Durham grower turns to ‘regen’ wheat variety

Durham grower Philip Vickers has turned to a relatively new feed wheat variety to help build a more sustainable regenerative cropping system involving direct-drilling and reduced synthetic crop inputs.

Philip, farm manager on Raby Estates, grew 32ha of Typhoon, and after an average yield at harvest 2023 of 9.5t/ha, together with its ease of management, he plans to drill 100ha this coming season.

See also: Why it may be time to drop susceptible winter wheat varieties

He was looking for a variety that suited early direct-drilling and could allow him to trim back on fungicides and nitrogen fertiliser. The estate generally grows 500-600ha of Group 4 hard-milling feed wheats.

“We’re trying to move away from growing high-input varieties, so are primarily looking for those that offer a robust disease package, good standing power and suitability for our direct-drilling system,” says Philip.

Phil Vickers

Phil Vickers, Raby Estates © Raby Estates

High septoria pressure

The variety showed a yield range of 9.4-9.6t/ha in a difficult 2023 season with exceptionally high septoria pressure and wet early spring weather on the estate, which largely runs between Piercebridge and Staindrop, just north-west of Darlington.

In autumn 2022, the variety was direct-drilled in mid-September as a first wheat after oilseed rape, and seed rates were kept relatively high at about 300 seeds/sq m to counter the slightly lower establishment experienced when direct-drilling. 

“Direct-drilling in northern England is not something you want to be doing into November, so I also look for varieties that suit the early drilling slot,” he says.

All wheat received a base application of phosphate and potash, plus up to 170kg/ha of nitrogen in the spring, applied as three splits – the first as granular urea and then followed by two liquid nitrogen applications. 
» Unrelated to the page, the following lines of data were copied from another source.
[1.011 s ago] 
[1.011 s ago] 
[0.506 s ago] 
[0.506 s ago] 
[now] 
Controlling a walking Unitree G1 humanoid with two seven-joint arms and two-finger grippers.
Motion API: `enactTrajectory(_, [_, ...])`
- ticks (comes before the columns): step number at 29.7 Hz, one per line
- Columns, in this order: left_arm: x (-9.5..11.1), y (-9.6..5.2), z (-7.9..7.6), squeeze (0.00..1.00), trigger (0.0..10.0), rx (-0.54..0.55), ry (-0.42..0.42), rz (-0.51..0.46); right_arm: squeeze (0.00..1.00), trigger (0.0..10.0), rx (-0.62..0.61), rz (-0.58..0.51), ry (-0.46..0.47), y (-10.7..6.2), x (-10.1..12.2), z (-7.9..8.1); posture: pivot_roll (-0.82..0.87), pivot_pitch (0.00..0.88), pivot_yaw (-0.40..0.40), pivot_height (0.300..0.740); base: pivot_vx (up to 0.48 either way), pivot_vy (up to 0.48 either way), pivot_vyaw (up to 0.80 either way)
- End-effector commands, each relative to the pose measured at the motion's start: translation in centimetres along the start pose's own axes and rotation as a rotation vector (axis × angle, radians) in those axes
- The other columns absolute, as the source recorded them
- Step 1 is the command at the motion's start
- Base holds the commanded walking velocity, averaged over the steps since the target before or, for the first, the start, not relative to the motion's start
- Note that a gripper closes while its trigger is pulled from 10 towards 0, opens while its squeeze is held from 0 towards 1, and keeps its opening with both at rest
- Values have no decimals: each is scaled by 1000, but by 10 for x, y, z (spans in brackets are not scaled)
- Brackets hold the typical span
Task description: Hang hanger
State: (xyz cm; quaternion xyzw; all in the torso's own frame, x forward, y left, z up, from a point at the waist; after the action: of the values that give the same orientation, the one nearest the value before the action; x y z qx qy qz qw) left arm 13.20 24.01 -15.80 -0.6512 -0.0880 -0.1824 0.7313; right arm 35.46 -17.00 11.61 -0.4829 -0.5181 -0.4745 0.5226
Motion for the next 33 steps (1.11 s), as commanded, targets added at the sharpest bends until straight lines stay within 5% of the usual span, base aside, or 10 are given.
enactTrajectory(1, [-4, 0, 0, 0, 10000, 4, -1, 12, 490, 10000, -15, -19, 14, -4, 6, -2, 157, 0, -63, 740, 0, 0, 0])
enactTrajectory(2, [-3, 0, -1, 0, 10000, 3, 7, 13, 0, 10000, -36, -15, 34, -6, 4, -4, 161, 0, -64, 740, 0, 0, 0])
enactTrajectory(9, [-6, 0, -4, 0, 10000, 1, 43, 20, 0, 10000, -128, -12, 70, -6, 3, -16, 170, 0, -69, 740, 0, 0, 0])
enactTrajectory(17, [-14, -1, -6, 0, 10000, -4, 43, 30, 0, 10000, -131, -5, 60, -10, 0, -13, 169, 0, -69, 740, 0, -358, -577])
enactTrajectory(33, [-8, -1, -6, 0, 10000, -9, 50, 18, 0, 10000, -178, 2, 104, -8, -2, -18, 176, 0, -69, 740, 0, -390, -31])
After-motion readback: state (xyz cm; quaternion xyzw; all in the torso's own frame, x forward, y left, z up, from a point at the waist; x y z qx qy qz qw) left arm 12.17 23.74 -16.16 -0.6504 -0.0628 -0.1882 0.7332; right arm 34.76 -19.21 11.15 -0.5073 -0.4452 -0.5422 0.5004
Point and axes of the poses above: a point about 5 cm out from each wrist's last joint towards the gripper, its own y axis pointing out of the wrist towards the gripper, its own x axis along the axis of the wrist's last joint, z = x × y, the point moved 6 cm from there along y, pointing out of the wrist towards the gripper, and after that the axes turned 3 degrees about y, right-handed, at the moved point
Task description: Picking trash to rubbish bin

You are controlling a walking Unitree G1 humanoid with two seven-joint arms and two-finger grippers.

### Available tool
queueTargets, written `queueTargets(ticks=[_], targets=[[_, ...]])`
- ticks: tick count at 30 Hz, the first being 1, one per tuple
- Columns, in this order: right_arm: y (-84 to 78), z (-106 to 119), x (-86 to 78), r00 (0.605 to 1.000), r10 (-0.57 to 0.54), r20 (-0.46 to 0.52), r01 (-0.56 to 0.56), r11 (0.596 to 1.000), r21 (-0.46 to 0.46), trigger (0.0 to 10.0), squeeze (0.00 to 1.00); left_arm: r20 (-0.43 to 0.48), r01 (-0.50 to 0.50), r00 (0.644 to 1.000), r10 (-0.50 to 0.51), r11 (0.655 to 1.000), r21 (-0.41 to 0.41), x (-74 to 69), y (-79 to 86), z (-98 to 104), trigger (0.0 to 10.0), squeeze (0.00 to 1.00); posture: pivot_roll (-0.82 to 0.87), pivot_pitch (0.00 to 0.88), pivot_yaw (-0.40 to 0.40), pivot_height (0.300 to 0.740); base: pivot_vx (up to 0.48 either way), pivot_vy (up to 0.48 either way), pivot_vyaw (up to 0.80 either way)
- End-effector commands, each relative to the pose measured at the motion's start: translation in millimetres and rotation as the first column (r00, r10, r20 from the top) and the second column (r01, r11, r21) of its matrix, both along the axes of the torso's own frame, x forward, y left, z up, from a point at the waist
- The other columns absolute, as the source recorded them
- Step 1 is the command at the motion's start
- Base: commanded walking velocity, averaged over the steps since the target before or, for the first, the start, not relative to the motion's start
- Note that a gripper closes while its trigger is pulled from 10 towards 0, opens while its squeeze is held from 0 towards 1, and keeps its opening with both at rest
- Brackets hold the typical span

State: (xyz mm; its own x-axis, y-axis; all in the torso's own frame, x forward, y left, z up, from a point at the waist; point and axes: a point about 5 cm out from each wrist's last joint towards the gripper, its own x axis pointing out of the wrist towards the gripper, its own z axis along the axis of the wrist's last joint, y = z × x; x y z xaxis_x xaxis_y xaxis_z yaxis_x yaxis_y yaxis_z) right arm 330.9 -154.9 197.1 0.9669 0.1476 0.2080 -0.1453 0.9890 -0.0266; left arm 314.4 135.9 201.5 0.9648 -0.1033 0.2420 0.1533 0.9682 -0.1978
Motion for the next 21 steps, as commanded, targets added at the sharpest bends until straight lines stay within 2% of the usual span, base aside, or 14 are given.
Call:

“We have been reducing nitrogen use significantly in recent years, but in contrast to conventional thinking, some crop yields have gone up in that period,” says Philip.

Quick to establish 

The variety established quickly in the autumn, then got away well in the spring, and was relatively early to harvest, just behind the variety Graham.

Although it did establish quickly, the variety did not get too large, unlike some others that continued to tiller through a mild autumn and became much harder to manage with plant growth regulators and fungicides in the spring. 

Strong genetic septoria resistance is a must-have for all winter wheat varieties grown on the estate, and Philip generally looks for varieties with a AHBD Recommended List (RL) score of at least six, and Typhoon has a rating of 7.3, in a 1-9 range where 1 is susceptible and 9 shows good resistance.

Although all wheats received the farm’s standard four-spray fungicide programme, Philip was able to reduce spray rates by 10-15% on the Typhoon due to its robust disease profile. 

“We still didn’t see any disease of significance at all last season, even though there was very high septoria pressure, which caused some other varieties to struggle,” he says.

Good fit for regen systems 

Ron Granger, arable technical manager at Typhoon’s breeder Limagrain, says the variety is well suited to strip tillage/direct-drilling, regenerative crop establishment systems, that often feature wider crop rows. 

The variety’s growth habit means plants sit prostrate with slower growth through the winter and into spring, which is ideal for those direct-drilling earlier in the autumn and who do not want a variety that races off too quickly, he says. 

It is a high tillering variety that has the capacity to use the space between the wider rows, often found with some direct-drilling equipment, and Ron says the variety seemed to suit the wider row spacings used at Raby.

The variety is a good fit for those looking for flexibility with crop protection inputs due to its strong standing power and disease resistance – reflected by its high untreated fungicide yield of 92 in the AHDB RL, he adds.

“It’s a high-yielding, consistent and resilient variety, that delivers across seasons and rotations,” says Ron.

The variety was added to the AHDB 2022-23 RL in late 2021 at the same time as other hard-milling Group 4 feed wheats such as Dawsum and Champion were added.